▸ **TASK OBJECTIVE**: I would like every line of the records below that contains the word "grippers" copied.

Start of RECORDS PROVIDED

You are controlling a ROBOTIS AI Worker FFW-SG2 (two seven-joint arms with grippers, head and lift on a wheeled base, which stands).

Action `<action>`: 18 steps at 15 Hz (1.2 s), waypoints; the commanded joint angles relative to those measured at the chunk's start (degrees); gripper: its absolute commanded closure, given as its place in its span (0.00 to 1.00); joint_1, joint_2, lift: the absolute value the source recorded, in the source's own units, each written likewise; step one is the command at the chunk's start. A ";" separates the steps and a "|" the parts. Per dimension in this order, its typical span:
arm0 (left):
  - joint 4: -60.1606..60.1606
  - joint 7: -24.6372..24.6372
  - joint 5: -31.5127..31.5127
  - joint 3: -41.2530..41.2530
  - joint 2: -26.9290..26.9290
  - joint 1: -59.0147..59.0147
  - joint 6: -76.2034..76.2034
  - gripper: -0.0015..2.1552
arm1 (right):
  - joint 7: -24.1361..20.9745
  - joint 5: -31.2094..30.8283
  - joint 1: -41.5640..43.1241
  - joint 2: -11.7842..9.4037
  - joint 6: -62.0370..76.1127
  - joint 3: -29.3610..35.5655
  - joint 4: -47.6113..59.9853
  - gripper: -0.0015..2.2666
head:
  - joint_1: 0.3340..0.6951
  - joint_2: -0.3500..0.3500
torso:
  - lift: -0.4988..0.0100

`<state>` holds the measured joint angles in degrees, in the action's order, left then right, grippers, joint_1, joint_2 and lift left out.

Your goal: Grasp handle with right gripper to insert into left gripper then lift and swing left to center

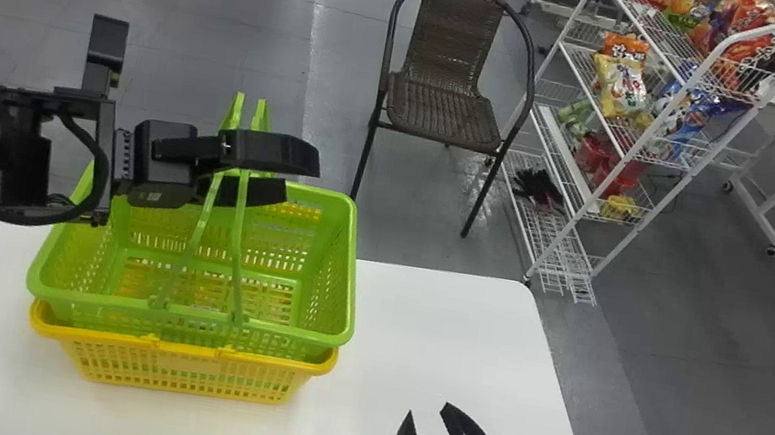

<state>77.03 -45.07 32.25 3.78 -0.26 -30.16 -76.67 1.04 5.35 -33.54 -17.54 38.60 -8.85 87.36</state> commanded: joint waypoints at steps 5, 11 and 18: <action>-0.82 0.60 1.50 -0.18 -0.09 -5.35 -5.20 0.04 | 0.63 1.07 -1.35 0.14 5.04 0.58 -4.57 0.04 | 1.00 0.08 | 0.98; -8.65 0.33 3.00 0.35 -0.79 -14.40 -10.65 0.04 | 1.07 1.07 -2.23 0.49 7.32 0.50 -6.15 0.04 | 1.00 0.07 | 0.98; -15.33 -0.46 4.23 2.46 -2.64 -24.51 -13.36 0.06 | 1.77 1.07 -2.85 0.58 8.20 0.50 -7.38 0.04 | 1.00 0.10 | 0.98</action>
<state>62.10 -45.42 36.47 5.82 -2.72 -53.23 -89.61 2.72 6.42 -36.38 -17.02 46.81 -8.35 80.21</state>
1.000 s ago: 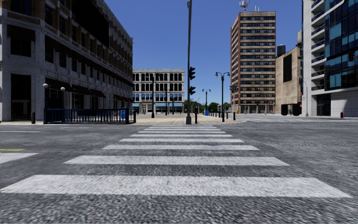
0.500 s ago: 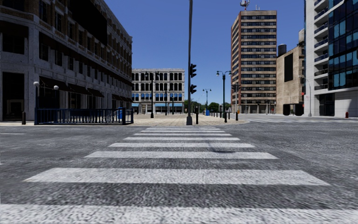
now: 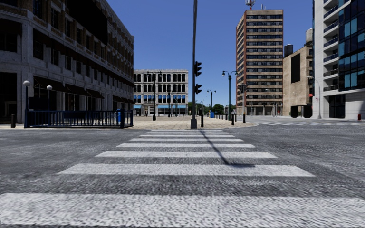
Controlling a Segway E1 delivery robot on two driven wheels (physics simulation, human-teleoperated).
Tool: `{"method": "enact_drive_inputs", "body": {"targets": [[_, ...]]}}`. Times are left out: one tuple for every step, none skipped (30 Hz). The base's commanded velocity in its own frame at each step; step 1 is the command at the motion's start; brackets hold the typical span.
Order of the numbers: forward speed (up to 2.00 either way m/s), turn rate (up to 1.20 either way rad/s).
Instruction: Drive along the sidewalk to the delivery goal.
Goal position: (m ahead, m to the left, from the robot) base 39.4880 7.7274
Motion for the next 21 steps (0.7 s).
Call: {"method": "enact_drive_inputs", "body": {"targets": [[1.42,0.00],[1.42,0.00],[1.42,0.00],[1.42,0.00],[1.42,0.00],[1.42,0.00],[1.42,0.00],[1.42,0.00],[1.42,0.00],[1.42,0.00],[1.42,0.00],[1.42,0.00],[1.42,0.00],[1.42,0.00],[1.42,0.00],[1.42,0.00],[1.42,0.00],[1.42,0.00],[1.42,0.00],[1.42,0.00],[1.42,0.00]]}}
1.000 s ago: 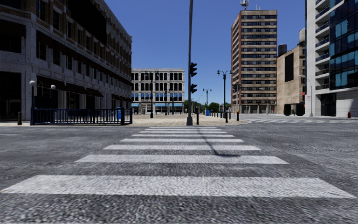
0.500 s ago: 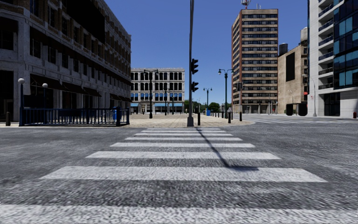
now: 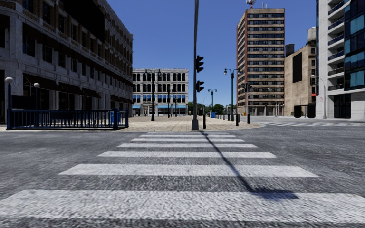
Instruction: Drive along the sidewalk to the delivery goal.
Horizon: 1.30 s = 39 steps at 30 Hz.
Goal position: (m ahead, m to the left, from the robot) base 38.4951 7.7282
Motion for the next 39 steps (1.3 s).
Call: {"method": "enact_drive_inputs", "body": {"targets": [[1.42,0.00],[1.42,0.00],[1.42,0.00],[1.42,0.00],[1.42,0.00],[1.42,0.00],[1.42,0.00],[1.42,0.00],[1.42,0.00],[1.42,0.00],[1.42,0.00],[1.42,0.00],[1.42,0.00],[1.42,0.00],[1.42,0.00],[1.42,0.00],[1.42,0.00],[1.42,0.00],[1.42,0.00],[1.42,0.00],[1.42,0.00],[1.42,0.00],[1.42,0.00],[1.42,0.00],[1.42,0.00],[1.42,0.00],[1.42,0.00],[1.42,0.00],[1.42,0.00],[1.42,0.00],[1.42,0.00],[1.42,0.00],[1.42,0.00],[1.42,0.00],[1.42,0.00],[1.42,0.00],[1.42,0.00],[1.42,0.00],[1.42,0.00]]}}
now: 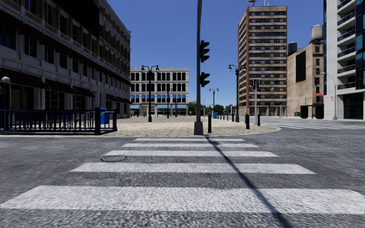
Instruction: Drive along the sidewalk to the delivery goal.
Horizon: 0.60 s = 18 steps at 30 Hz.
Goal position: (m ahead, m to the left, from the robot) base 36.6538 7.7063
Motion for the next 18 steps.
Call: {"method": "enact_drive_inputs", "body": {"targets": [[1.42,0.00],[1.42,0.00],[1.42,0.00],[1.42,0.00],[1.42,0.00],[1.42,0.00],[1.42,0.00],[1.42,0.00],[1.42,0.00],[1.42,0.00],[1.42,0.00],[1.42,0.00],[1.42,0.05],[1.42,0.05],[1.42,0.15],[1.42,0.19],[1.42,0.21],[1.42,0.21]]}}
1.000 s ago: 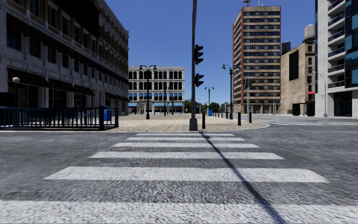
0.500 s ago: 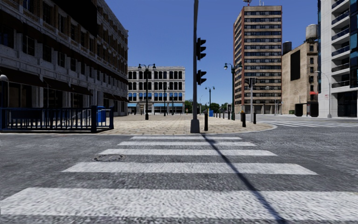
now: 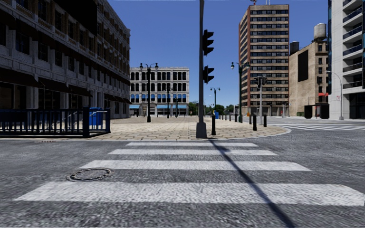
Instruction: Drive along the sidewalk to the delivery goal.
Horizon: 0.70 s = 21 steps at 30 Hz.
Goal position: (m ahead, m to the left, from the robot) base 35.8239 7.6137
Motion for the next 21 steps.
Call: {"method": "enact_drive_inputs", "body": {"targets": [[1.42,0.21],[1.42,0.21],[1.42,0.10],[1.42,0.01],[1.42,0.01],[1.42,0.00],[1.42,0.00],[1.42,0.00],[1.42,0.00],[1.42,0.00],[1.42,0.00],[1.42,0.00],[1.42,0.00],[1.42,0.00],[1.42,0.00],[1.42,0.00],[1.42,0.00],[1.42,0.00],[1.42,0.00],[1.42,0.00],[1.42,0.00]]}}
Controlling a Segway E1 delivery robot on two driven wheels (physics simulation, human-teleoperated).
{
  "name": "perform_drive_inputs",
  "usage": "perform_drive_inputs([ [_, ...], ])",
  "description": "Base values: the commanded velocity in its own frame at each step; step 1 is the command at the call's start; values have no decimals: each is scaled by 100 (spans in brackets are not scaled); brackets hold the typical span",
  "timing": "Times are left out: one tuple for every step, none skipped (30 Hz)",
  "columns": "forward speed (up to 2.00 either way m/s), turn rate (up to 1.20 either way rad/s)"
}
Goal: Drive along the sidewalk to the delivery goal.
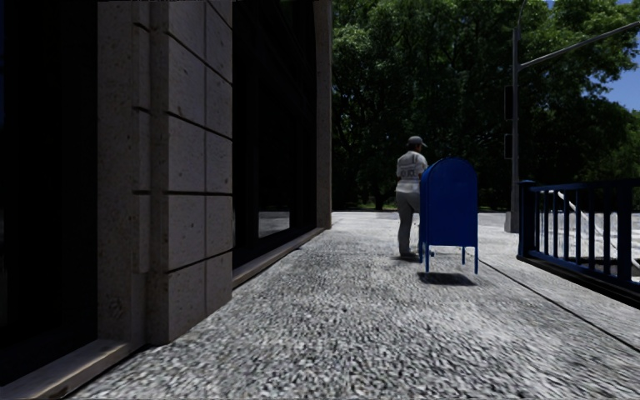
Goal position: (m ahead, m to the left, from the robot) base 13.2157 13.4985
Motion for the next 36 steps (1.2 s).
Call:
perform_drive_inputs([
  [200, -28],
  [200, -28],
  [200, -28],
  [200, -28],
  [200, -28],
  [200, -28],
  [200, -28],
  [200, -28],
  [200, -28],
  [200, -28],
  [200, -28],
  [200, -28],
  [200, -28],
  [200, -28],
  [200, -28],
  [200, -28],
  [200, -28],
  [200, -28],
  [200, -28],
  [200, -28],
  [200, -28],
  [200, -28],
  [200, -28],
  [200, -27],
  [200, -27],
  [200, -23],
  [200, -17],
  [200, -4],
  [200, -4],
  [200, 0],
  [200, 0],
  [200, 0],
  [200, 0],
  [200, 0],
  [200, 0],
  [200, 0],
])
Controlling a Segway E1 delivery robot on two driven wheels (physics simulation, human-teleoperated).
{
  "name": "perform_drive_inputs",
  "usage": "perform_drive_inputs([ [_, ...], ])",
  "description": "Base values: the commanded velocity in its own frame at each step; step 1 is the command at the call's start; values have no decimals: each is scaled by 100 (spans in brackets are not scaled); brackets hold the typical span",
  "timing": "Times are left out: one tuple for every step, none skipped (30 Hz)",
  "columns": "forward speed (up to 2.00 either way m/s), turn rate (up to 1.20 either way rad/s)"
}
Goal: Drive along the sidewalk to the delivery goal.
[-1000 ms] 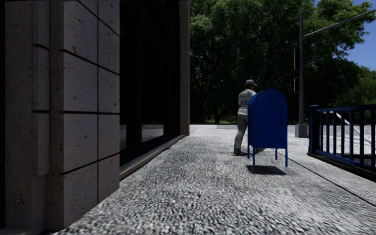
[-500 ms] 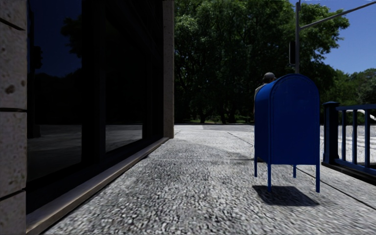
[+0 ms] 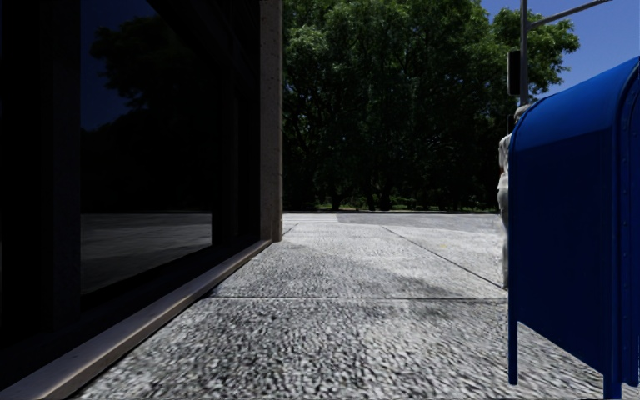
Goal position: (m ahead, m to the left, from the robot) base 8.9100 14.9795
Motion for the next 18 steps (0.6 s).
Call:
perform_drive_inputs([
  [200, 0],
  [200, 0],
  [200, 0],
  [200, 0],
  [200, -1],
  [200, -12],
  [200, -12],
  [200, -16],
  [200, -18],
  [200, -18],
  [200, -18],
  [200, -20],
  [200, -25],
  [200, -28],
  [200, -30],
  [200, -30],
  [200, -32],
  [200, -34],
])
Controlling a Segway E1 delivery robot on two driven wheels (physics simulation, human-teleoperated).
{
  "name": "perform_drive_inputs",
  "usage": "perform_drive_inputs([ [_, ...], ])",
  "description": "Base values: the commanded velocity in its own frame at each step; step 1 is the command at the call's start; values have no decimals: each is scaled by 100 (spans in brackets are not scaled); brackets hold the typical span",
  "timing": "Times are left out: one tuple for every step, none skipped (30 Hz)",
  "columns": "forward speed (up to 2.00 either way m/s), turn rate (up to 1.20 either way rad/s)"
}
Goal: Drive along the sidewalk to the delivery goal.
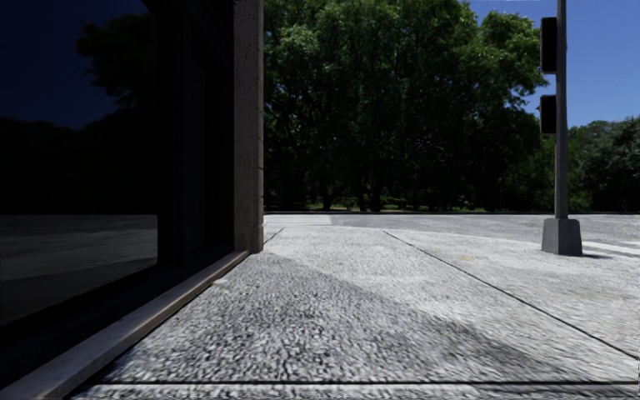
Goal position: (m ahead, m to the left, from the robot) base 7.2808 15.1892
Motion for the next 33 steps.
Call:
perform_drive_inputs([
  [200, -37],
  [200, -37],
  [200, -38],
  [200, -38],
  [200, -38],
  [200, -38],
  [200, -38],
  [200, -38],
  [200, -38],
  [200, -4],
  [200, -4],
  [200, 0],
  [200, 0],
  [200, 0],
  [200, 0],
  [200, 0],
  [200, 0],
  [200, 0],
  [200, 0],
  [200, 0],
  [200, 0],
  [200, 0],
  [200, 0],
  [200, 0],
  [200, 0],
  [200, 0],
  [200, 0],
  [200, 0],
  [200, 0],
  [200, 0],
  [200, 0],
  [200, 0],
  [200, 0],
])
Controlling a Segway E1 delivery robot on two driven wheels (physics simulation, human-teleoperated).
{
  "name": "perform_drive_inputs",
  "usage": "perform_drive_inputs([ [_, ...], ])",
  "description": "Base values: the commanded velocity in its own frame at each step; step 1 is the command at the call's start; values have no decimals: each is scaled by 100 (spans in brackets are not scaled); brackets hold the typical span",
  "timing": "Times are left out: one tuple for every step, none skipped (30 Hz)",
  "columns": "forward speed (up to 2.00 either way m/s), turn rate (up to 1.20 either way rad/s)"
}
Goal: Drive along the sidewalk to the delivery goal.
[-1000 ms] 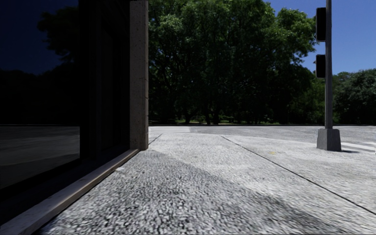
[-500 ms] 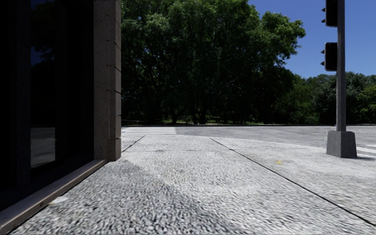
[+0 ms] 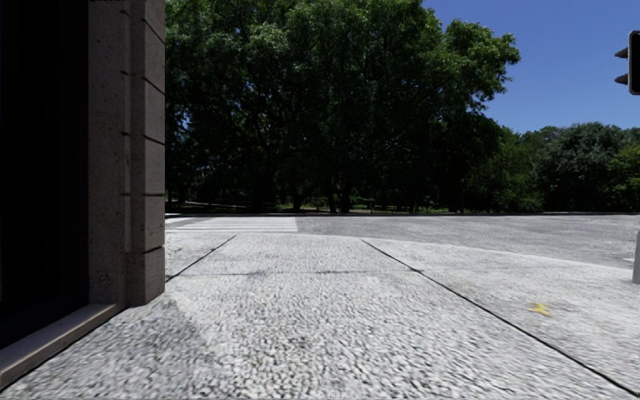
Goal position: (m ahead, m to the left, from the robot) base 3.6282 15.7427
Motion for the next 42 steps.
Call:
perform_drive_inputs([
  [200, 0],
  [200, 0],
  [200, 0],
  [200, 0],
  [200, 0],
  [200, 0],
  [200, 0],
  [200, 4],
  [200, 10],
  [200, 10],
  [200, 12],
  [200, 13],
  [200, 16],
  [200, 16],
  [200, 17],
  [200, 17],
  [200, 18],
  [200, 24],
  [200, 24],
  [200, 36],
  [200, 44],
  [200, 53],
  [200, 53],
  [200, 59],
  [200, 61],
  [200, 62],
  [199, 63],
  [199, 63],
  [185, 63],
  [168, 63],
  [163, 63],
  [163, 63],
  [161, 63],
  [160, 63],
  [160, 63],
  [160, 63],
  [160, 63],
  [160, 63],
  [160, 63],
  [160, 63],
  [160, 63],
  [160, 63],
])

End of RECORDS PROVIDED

▸ **ANSWER TO THE EXERCISE**:
You are controlling a ROBOTIS AI Worker FFW-SG2 (two seven-joint arms with grippers, head and lift on a wheeled base, which stands).
`<state>` holds the measured joint angles in degrees, in the action's order, left then right, grippers, joint_1, joint_2 and lift left out.

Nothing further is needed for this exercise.